Following the definition of our model in Eq. (6), its inference involves summing over the assessment of each training example $({{\boldsymbol{x}}}^{(i)},{\tilde{\rho }}_{T}({{\boldsymbol{x}}}^{(i)}))$, and the evaluation of each training example is composed of two components, i.e., the shadow estimation $\,\text{Tr}\,(O{\tilde{\rho }}_{T}({{\boldsymbol{x}}}^{(i)}))$ and the kernel function calculation κ_Λ(x, x⁽ⁱ⁾).

As for the Pauli-based shadow estimation, the computation of each $\,\text{Tr}\,({O}_{i}{\tilde{\rho }}_{T}({{\boldsymbol{x}}}^{(i)}))$ can be completed in ${\mathcal{O}}(T)$ time after storing the classical shadow in the classical memory. In other words, the computation can be completed in ${\mathcal{O}}(Tq)$ runtime $O=\mathop{\sum }\nolimits_{i=1}^{q}{O}_{i}$. As for the kernel function calculation, it can be completed at ${\mathcal{O}}(| {\mathfrak{C}}(4C/\epsilon )| )$ runtime.

Taken together, the inference stage is also computationally efficient when C is well bounded, where the required computational cost is ${\mathcal{O}}(n(Tq+| {\mathfrak{C}}(4C/\epsilon )| ))$.

Proof sketch of theorem 1

The proof of Theorem 1 is reached by separately analyzing the lower and upper bounds of the sample complexity, and the lower bound of the runtime complexity.

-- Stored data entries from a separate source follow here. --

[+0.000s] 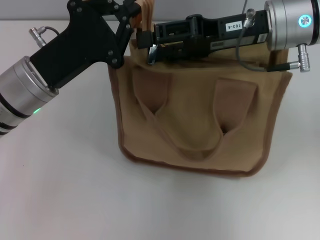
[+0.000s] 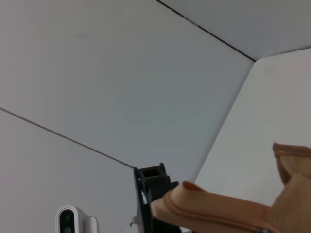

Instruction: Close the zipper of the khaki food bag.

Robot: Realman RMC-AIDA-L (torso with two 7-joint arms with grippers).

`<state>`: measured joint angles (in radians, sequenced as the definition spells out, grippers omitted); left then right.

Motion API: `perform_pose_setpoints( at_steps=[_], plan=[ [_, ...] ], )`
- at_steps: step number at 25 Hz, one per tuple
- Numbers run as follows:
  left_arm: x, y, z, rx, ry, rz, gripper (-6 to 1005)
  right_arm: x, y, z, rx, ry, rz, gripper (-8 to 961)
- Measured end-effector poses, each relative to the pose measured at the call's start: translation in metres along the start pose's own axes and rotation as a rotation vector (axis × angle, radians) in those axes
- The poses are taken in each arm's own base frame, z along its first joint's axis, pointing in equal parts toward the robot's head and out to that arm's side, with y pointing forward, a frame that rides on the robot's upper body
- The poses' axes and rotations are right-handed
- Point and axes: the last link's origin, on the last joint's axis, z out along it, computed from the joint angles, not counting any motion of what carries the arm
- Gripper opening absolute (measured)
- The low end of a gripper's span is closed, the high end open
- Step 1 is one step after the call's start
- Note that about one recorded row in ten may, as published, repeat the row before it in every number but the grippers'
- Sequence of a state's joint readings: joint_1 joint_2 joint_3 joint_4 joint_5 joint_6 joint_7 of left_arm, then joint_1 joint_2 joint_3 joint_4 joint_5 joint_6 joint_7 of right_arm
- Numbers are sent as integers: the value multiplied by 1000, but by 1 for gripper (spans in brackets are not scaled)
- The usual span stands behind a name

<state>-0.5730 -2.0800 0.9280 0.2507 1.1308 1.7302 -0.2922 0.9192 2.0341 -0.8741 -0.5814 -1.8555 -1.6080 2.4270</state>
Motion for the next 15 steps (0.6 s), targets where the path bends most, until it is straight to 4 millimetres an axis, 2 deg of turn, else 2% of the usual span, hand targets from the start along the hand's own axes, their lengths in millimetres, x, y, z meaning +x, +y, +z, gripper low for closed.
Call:
perform_pose_setpoints(
  at_steps=[14,15],
  plan=[
    [1,2,-1,-5,6,-10,0,0,-2,-2,10,-14,-4,678],
    [1,2,-1,-5,6,-10,0,0,-2,-2,10,-14,-4,638]
  ],
)
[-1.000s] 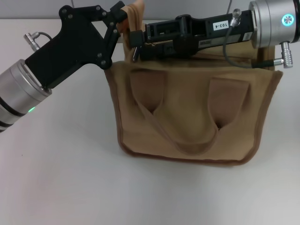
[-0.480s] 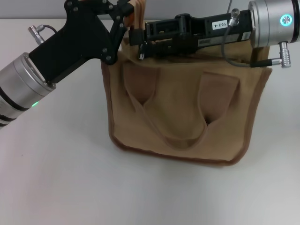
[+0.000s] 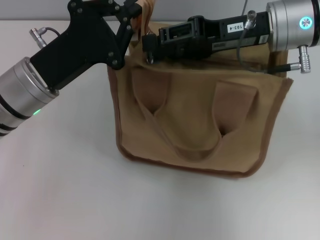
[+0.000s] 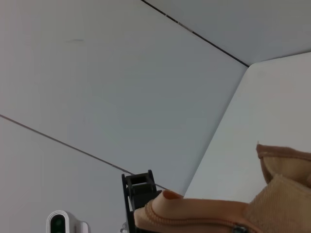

Sample complexity. We separately analyze the lower and upper bounds of the sample complexity. As for the lower bound, we design a specific learning task in which the concept class is $\hat{{\mathcal{F}}}=\{{f}_{{\boldsymbol{a}}}({\boldsymbol{x}})| {\boldsymbol{a}}\in {\{0,1\}}^{d},{\boldsymbol{x}} \sim {[-\pi,\pi ]}^{d}\}$ with $f({\boldsymbol{x}})=\sqrt{2\epsilon }B\cos (\mathop{\sum }\nolimits_{i=1}^{d}(1-{{\boldsymbol{a}}}_{i}){{\boldsymbol{x}}}_{i})$. We demonstrate that such concepts can be effectively prepared by a two-qubit circuit with d RZ gates and G−d Clifford gates. We then harness Fano’s lemma to establish the lower bound of the sample complexity when learning $\hat{{\mathcal{F}}}$, i.e., $\Pr [{{\boldsymbol{a}}}^{*}\,\ne \, \bar{{\boldsymbol{a}}}]\ge 1-\frac{I({{\boldsymbol{a}}}^{*};\bar{{\boldsymbol{a}}})+\log 2}{\log | \hat{{\mathcal{F}}}| }$ with a ^* being the target concept and $\bar{{\boldsymbol{a}}}$ being the inferred concept. Specifically, we independently quantify the upper bound of the mutual information $I({{\boldsymbol{a}}}^{*};\bar{{\boldsymbol{a}}})$ and the cardinality of the concept class $| \hat{{\mathcal{F}}}|$. Supported by the results of information theory, we obtain $I({{\boldsymbol{a}}}^{*};\overline{a})\le n\cdot \min \{\frac{\epsilon T}{1-\epsilon },N\log 2\}$, independent of the gate count d or G. Meanwhile, we have $| \hat{{\mathcal{F}}}|={2}^{d}$. Taken together, we reach the lower bound.

As for the upper bound, we leverage hypothesis testing to reformulate its derivation as a task of quantifying the cardinality of the packing net for the concept class ${\mathcal{F}}$. Particularly, the cardinality is determined by all possible arrangements of d RZ gates and G−d Clifford gates across N-qubit wires, which is inherently a combinatorial problem. Through analysis, we obtain that the upper bound of the packing number of ${\mathcal{F}}$ is $\left(\begin{array}{c}G\\ d\end{array}\right)\cdot {N}^{d}\cdot {3}^{G-d}\cdot {\left(\begin{array}{c}N\\ 2\end{array}\right)}^{G-d}$. Then, according to the result of statistical learning theory, the required sample complexity logarithmically depends on this cardinality, leading to the linear scaling with d and G.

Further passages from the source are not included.